__Activity__
Scan the listing beneath this sentence. Report each line with the word "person".

__Given records__
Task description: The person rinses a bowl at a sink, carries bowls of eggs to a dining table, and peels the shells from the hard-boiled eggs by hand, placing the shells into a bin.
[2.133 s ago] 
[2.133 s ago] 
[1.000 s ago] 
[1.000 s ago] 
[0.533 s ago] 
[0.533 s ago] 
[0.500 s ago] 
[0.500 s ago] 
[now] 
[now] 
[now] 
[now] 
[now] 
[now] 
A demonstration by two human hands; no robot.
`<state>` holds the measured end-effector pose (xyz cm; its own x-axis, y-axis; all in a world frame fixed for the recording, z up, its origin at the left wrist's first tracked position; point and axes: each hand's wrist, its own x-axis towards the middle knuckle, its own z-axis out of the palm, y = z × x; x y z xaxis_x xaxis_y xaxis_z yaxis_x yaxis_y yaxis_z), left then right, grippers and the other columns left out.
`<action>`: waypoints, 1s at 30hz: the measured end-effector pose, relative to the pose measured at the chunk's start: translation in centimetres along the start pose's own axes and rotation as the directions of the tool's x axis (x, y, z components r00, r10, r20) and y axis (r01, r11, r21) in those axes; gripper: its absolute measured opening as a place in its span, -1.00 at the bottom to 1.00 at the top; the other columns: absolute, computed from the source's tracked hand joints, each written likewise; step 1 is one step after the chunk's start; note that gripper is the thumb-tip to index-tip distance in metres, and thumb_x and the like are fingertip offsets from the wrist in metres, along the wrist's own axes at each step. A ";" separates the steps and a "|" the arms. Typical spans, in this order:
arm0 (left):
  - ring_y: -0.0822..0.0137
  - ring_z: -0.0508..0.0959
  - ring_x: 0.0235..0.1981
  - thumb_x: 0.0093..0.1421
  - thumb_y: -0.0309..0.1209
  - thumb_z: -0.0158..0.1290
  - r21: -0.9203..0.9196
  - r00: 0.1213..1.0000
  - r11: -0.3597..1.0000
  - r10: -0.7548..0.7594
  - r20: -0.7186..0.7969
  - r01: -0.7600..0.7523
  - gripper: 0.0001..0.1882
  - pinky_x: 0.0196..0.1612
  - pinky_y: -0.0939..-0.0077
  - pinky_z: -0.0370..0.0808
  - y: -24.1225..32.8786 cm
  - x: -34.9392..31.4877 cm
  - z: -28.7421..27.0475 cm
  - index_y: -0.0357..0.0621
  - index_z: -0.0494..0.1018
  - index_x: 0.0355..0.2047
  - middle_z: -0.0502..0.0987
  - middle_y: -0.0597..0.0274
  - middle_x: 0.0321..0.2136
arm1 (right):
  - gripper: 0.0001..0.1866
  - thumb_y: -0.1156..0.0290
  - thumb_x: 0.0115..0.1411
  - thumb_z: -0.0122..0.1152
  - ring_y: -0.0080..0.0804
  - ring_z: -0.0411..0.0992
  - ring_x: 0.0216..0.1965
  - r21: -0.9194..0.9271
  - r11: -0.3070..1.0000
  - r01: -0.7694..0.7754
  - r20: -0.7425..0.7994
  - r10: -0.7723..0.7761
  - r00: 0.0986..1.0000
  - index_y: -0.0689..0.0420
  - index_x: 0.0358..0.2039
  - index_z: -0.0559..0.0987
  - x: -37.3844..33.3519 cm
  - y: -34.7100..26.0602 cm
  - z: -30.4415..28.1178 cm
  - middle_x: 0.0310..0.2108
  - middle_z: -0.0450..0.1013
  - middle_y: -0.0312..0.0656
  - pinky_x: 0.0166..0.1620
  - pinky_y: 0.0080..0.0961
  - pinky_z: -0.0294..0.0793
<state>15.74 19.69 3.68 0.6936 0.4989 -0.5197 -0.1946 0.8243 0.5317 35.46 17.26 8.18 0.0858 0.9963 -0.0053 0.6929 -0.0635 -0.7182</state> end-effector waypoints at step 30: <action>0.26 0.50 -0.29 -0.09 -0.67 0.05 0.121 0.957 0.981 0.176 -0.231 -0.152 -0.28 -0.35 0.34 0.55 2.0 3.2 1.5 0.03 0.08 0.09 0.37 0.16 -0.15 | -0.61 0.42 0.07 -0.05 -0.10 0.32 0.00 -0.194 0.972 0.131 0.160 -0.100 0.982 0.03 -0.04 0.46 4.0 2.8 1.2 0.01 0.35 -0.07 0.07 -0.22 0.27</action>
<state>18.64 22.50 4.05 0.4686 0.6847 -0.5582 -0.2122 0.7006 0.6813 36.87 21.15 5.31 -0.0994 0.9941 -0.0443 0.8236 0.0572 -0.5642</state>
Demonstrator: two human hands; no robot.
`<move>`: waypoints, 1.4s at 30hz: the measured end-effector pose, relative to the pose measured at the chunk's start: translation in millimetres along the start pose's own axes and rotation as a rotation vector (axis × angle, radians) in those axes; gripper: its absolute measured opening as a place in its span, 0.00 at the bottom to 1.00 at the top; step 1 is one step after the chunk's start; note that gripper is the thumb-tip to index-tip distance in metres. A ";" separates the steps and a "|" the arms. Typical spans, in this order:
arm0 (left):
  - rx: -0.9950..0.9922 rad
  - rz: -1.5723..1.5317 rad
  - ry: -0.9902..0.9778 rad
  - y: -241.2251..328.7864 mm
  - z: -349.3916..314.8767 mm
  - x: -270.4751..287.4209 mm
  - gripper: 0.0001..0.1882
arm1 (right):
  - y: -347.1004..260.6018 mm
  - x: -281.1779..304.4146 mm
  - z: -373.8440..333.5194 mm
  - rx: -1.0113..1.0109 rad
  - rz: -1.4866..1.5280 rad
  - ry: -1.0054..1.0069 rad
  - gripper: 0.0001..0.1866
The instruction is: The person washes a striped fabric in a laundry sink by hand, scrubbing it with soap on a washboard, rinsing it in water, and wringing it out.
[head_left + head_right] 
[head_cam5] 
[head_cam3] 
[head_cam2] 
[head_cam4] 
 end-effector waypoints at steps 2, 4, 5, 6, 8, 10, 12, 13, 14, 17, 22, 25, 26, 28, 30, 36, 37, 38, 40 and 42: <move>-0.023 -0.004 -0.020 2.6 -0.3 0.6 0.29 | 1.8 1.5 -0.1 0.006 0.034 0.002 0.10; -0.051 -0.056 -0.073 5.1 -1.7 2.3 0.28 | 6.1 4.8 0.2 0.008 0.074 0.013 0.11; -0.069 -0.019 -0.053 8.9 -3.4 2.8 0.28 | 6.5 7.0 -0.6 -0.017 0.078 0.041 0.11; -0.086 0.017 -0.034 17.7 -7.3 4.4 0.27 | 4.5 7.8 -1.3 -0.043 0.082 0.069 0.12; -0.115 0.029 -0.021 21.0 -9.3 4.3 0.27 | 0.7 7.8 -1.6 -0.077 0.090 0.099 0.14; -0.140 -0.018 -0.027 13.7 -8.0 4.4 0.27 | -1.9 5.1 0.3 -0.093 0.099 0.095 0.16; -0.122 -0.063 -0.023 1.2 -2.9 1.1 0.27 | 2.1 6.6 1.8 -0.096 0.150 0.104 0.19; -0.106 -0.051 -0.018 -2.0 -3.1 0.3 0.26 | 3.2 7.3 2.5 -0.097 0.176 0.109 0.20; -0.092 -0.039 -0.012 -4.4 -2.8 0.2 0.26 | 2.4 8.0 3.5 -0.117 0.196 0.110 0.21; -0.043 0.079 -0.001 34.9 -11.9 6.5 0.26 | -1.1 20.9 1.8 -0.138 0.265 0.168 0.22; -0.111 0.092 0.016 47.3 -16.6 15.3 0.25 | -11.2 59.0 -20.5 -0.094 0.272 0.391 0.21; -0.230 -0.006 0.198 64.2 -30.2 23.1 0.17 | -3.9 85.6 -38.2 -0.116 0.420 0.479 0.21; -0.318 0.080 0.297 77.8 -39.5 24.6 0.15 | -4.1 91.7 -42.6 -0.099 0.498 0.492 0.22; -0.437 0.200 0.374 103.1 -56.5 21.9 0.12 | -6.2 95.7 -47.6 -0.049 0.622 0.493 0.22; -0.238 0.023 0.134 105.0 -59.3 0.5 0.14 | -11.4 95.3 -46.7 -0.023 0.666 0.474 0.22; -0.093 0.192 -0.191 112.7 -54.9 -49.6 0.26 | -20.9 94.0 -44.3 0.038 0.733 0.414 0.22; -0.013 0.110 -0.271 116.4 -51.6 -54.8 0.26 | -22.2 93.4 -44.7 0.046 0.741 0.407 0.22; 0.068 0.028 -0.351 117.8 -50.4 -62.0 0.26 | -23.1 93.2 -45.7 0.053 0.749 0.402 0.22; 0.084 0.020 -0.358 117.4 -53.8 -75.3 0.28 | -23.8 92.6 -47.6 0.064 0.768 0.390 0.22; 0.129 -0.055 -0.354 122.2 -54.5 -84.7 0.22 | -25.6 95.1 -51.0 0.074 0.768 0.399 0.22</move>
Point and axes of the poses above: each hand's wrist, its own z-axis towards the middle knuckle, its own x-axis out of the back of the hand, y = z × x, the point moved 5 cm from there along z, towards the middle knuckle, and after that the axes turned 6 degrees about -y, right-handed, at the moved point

__Answer__
Task description: The person rinses a bowl at a sink, carries bowls of eggs to a dining table, and peels the shells from the hard-boiled eggs by hand, placing the shells into a bin.
The instruction is: The person washes a striped fabric in a laundry sink by hand, scrubbing it with soap on a washboard, rinsing it in water, and wringing it out.

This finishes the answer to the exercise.